Rain struggled to conceal his dismay. “My letters? You’re intercepting my correspondence now? And admitting it?”

“It seems odd to write so urgently to someone so surely not there,” said Anselm. “Odder still to deliver such a note without expectation of the boy’s proximity. I’m sure the arbiters will think so too.”

“What are you playing at?” Rain asked with what he hoped was convincing irritation. “I’ve made no attempts to write the boy. What does this supposed letter say?”

“Must we, really?” Anselm replied.

“Well, if you won’t discuss it, then why bring it up?” Rain said indifferently. “If this letter exists at all, it did not originate with me. Does it claim to have?”

“Of course not, but its content leaves no room for doubt that it originated with one of you.”

“With one of us,” Rain said flatly. “So my letter becomes our letter. … And which ‘us’ do you mean, precisely? Does this letter make even that much clear?”

“The ‘us’ who once made efforts to aid him,” Anselm said impatiently. “The ‘us’ who advised him to hide. The ‘us’ who have any idea where to begin looking. The ‘us’ who depend on him to save everything they’ve fought for!” Anselm no longer attempted to moderate his anger. “The ‘us’ racing to find that incontrovertible nail I seek, while his testimony can still be carefully schooled to serve your purposes instead! That ‘us,’ Councilor!” He fell silent, watching Rain as a cat might watch a cornered bird. “With this letter in my possession, I may no longer even need the boy.
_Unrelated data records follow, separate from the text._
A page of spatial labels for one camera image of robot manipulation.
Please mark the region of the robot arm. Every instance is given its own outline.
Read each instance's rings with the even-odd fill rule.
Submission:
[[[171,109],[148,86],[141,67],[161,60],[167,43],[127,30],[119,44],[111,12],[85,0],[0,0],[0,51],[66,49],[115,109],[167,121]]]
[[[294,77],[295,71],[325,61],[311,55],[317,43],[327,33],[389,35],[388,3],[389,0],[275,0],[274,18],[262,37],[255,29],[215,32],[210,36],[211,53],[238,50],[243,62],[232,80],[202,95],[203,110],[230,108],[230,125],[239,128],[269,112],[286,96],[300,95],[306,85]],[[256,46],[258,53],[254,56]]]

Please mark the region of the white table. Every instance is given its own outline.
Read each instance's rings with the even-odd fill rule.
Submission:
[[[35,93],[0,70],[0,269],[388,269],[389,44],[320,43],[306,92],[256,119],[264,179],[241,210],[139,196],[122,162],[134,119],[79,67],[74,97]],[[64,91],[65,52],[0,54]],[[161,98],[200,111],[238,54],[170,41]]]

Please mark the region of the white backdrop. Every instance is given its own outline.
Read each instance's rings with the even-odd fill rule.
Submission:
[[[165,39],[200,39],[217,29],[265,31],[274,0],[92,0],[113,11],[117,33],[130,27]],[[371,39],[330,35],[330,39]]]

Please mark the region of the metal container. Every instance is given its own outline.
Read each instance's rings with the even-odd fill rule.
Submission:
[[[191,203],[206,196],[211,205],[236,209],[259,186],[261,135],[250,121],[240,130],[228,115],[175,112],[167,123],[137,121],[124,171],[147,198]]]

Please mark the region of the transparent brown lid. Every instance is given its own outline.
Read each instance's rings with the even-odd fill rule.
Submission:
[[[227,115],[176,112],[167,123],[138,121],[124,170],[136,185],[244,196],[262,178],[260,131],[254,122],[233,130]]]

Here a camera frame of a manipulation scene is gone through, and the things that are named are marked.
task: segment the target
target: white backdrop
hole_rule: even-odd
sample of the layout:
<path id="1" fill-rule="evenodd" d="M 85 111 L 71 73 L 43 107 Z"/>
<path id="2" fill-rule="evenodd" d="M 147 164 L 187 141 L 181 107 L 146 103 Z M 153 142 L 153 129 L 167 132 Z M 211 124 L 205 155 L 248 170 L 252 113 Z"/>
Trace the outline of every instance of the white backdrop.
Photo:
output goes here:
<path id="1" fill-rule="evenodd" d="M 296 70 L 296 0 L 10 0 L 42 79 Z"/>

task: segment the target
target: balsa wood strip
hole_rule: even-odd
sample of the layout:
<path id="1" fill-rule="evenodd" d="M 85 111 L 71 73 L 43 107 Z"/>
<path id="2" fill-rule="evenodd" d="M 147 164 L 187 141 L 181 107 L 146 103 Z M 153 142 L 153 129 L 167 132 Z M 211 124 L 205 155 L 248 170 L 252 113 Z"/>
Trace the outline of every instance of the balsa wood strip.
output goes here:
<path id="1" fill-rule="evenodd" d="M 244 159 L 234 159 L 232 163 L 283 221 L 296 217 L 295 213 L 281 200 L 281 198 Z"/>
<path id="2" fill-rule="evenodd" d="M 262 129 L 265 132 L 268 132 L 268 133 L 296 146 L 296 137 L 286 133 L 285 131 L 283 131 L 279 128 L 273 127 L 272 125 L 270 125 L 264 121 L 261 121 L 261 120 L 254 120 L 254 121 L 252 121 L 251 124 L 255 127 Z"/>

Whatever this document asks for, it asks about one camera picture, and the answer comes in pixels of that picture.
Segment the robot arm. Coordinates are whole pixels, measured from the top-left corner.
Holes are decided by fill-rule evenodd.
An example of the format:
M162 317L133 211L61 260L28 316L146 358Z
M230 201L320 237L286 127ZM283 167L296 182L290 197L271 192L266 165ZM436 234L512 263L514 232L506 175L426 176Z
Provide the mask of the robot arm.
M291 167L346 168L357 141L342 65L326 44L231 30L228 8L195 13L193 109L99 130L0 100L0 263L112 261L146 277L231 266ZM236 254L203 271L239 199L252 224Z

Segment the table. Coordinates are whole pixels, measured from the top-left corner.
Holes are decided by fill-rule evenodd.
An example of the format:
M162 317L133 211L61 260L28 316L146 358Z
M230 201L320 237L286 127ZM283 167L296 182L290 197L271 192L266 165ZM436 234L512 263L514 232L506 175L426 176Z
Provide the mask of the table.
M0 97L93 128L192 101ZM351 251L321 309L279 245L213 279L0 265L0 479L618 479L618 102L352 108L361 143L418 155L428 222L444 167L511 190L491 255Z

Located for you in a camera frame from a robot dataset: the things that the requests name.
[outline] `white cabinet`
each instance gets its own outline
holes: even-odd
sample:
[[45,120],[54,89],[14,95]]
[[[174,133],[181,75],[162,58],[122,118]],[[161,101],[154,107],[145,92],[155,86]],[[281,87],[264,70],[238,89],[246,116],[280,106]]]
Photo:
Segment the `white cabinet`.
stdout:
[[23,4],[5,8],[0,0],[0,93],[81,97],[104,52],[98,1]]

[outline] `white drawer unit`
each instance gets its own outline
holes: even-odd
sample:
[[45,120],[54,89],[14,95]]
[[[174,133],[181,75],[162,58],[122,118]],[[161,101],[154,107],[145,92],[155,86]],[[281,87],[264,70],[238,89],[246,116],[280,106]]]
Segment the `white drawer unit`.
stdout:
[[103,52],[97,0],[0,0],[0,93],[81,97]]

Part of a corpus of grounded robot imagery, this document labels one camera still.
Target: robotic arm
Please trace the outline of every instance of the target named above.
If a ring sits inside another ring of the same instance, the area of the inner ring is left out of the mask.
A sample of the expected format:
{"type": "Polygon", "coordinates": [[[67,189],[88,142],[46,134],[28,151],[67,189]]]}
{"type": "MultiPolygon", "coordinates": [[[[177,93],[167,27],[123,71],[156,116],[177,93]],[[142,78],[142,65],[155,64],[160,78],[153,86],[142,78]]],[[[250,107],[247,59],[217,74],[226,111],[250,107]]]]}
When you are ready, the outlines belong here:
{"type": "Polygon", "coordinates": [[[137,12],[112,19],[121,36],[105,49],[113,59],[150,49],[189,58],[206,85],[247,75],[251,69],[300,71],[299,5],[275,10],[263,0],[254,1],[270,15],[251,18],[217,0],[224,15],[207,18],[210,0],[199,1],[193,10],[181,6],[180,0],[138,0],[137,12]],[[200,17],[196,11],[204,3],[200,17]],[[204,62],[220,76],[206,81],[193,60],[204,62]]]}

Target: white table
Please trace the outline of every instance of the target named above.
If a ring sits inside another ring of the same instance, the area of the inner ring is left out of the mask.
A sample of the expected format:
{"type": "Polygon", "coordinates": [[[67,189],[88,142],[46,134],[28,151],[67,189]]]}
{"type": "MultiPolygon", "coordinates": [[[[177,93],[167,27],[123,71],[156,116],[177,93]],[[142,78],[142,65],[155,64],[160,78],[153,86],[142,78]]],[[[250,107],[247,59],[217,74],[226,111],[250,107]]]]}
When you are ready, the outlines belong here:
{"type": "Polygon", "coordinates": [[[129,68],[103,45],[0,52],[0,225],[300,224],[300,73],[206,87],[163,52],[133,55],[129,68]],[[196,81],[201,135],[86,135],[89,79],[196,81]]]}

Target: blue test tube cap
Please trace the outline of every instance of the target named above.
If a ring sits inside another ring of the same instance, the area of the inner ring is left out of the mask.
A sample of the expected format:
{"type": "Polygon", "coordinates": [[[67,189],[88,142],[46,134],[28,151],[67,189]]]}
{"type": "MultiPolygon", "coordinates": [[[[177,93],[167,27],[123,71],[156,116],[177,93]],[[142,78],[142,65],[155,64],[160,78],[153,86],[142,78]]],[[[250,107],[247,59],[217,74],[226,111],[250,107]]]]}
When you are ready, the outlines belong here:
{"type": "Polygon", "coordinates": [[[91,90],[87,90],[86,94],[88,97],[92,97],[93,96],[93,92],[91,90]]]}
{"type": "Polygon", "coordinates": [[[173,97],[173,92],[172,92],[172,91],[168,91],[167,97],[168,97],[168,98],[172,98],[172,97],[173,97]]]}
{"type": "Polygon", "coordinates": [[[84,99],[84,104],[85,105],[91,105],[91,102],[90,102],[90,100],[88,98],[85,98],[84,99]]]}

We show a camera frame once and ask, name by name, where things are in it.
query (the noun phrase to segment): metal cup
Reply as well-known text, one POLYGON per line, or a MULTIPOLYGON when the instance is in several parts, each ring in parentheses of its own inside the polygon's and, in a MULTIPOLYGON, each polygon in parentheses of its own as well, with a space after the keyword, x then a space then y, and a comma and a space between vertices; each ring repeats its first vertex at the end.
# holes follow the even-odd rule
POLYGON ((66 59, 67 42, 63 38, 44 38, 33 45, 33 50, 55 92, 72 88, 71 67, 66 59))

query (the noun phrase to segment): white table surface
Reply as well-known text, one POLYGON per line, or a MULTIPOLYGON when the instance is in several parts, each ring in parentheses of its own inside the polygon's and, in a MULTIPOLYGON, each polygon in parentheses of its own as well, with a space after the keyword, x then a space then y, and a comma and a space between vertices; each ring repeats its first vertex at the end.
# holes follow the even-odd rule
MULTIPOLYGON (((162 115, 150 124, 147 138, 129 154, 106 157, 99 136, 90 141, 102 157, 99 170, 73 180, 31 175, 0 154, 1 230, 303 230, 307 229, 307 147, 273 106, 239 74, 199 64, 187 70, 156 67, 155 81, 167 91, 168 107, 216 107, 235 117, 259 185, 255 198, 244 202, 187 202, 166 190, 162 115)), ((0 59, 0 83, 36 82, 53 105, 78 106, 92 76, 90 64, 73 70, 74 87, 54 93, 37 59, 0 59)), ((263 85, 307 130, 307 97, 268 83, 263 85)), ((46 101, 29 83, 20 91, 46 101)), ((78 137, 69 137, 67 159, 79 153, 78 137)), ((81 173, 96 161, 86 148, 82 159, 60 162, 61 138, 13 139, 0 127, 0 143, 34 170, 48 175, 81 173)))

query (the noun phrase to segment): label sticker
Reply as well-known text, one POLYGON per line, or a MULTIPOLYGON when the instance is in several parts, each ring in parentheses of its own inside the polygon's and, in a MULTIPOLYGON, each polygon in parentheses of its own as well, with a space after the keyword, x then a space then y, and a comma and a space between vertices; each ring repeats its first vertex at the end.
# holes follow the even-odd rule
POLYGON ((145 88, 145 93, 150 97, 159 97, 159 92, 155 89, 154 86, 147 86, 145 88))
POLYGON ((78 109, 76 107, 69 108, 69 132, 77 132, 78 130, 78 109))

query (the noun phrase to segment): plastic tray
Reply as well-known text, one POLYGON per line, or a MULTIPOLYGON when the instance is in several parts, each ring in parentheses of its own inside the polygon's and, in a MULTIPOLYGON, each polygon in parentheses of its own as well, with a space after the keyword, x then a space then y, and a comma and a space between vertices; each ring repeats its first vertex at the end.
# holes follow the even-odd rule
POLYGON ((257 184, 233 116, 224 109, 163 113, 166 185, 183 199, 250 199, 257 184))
Perhaps I’ll let you have him, for all the good it’s likely to do you now.”

“I ask again,” Rain said, steeling himself to show Anselm nothing, “who is this letter from? Whose signature does it bear? How is its author specifically identified? If there has been some crime committed within our ranks, rest assured that I, the Lady, and her heir are all as determined as you are to address the fact. But I must know who, if you possess that information.”

The predatory expression on Anselm’s face flickered, suddenly conveying less of ‘cat’ and more of ‘migraine.’ Rain allowed himself to breathe more freely, knowing that, for now, he had achieved a stalemate.

“I am hardly alone among the Lady’s subjects in wanting her disentangled from this web you’ve contrived,” Rain said, careful to sound offended, not relieved. “If you will not let me see this letter, or even share its specific contents with me, I can hazard no opinion about its actual source or meaning. Perhaps you misinterpret. Or perhaps this letter is just a fabrication of your own. After what you’ve done tonight, who can rule out such a possibility? But I would point out that regardless of who wrote it, or what their purpose was, it clearly did not find the boy in question, or you would have him in your custody already. Thus, I do not see how any of this contradicts my original assertion that he is simply no longer there to be found.”

“Nonetheless,” Anselm replied stolidly, “the letter’s content will, at very least, buy me more time to search. The Avenue in question is crawling with my people now, and sooner or later, someone will wander into that laughable little shop who knows exactly where to find the lad we’re all so eager to produce.”

Rain unclenched another notch. He knew now which copy they’d intercepted, and it would not point Anselm toward any of the truly useful targets—the ones Matt was most likely to have real concern for. That salved his conscience some.

There was nothing in the letter to establish specific wrongdoing, or conclusively identify its author. They had been at least that careful. But it would certainly introduce a new degree of doubt. Someone had erred catastrophically to allow it into Anselm’s hands—or betrayed them outright—and Rain would not have the luxury of waiting for this obscene storm to abate before going to find out which it had been. They could afford no further mishaps before the remaining copies of that fruitless letter were retrieved.